O juiz Alesson José Santos Braz, da 2ª Vara do Tribunal do Júri e Auditoria Militar de Rio Branco, negou o pedido de revogação da prisão temporária de Diego Luiz Gois Passos. Ele é investigado pela morte da assistente jurídica do Tribunal de Justiça do Acre, Juliana Chaar Marçal, ocorrida em 21 de junho de 2025, após um desentendimento em frente a uma boate na capital. A decisão foi publicada nesta sexta-feira, 11 de julho.
O juiz Alesson José Santos Braz, da 2ª Vara do Tribunal do Júri e Auditoria Militar de Rio Branco, negou o pedido de revogação da prisão temporária de Diego Luiz Gois Passos./Foto:Reprodução
Segundo o magistrado, a recusa de Diego em se apresentar espontaneamente às autoridades, condicionando sua entrega à revogação da prisão, demonstra má-fé e justifica a manutenção da medida. Para o juiz, os fundamentos que motivaram a prisão continuam válidos, diante da gravidade do crime e da ausência de fatos novos que sustentem a soltura do acusado.
Diego é acusado de ter fugido do local do atropelamento sem prestar socorro à vítima, o que, na avaliação da Justiça, agrava ainda mais a situação e torna necessária a preservação da ordem pública e o bom andamento das investigações. A decisão se baseia na Lei nº 7.960/1989, que trata da prisão temporária em casos de crimes graves.
A defesa chegou a solicitar a substituição da prisão por medidas cautelares previstas no artigo 319 do Código de Processo Penal, como prisão domiciliar, argumentando que Diego seria o único responsável por um filho menor de 12 anos. No entanto, o juiz rejeitou essa alegação, afirmando que não foi comprovado que ele seja o único cuidador da criança.
O Ministério Público e o pai da vítima, que tenta atuar como assistente de acusação, se manifestaram contra a soltura. No entanto, o juiz indeferiu o pedido de habilitação do pai nessa fase preliminar do processo, com base nos artigos 268 e 273 do Código de Processo Penal.
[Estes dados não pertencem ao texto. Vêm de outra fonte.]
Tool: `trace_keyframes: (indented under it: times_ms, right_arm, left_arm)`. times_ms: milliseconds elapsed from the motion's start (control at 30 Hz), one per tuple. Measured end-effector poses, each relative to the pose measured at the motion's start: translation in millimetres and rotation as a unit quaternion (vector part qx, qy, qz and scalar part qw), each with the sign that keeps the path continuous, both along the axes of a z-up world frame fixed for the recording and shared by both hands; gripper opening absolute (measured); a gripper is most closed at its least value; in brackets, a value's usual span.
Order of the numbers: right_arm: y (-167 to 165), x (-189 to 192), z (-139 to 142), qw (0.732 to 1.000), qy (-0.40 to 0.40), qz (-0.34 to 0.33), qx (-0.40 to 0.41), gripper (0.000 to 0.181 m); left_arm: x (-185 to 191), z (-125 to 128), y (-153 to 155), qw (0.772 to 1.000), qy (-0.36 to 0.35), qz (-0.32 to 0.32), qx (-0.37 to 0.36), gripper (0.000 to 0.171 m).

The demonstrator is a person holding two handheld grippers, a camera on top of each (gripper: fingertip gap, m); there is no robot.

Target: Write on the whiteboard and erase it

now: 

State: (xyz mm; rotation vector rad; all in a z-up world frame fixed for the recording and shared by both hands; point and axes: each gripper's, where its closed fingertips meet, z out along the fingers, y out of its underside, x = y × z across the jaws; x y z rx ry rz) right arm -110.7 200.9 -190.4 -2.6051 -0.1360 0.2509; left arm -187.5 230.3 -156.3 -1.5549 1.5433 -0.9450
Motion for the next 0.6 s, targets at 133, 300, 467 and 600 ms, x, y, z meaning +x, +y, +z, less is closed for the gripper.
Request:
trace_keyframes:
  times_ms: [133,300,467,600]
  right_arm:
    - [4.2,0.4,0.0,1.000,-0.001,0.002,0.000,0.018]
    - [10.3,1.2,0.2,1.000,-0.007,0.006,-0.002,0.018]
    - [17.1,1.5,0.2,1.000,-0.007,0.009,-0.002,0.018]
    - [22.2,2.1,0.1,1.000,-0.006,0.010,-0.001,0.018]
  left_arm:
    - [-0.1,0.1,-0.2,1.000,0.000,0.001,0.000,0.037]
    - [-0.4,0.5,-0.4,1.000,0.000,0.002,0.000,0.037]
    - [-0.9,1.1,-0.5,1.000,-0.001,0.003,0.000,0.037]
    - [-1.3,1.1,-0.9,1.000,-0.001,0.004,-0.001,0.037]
Por isso, também não analisou o possível pedido de conversão da prisão temporária em prisão preventiva.
Por fim, o juiz Alesson Braz destacou que a fuga do investigado pode, inclusive, servir de base para uma futura decretação de prisão preventiva, como forma de garantir a aplicação da lei. A conduta de condicionar a apresentação à Justiça à revogação da prisão foi considerada uma demonstração clara de ausência de boa-fé.
A prisão temporária, portanto, permanece em vigor, com o objetivo de assegurar as investigações e preservar a ordem pública. O processo segue em curso, e a decisão foi comunicada ao Ministério Público para ciência e eventual recurso dentro do prazo legal.